* _Assigned task_:
Every line below that includes the word "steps" needs to be copied.

* _Input data_:
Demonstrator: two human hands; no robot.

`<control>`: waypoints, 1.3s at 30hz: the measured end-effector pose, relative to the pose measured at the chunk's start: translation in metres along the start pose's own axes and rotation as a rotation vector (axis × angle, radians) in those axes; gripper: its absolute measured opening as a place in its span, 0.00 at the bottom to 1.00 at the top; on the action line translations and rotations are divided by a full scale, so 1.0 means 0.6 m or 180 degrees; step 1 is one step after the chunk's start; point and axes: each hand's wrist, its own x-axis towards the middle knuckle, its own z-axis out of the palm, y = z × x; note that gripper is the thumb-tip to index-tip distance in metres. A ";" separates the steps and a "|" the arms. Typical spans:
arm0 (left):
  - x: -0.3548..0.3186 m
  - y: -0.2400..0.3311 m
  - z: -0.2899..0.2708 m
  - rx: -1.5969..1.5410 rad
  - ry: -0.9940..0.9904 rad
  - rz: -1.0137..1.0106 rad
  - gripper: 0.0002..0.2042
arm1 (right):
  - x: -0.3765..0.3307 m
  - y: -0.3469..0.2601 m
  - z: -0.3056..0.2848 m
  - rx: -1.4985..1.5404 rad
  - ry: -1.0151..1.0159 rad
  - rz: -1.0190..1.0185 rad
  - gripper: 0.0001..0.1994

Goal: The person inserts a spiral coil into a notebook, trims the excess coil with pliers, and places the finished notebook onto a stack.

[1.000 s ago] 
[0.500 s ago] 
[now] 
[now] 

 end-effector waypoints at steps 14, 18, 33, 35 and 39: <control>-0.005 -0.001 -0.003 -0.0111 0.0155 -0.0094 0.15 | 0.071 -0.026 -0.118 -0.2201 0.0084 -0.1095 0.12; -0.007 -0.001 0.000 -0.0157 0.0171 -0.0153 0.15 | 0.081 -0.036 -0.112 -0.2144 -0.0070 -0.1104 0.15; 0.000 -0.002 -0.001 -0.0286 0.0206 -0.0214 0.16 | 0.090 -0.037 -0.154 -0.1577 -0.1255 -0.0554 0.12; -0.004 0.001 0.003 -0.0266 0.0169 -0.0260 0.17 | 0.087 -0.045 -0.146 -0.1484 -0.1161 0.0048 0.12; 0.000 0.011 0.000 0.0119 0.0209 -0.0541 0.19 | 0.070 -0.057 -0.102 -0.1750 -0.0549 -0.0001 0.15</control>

* _Answer space_:
`<control>`: waypoints, 1.3s at 30hz: the measured end-effector pose, relative to the pose measured at the chunk's start: translation in metres along the start pose's own axes and rotation as a rotation vector (axis × angle, radians) in those axes; gripper: its absolute measured opening as a place in its span, 0.00 at the bottom to 1.00 at the top; on the action line translations and rotations are divided by a full scale, so 1.0 means 0.6 m or 180 degrees; step 1 is one step after the chunk's start; point and axes: each hand's wrist, its own x-axis towards the middle knuckle, its own z-axis out of the palm, y = z × x; note that gripper is the thumb-tip to index-tip distance in metres. A ";" separates the steps and a "|" the arms. Typical spans:
 end-effector waypoints at steps 14, 18, 33, 35 and 39: <control>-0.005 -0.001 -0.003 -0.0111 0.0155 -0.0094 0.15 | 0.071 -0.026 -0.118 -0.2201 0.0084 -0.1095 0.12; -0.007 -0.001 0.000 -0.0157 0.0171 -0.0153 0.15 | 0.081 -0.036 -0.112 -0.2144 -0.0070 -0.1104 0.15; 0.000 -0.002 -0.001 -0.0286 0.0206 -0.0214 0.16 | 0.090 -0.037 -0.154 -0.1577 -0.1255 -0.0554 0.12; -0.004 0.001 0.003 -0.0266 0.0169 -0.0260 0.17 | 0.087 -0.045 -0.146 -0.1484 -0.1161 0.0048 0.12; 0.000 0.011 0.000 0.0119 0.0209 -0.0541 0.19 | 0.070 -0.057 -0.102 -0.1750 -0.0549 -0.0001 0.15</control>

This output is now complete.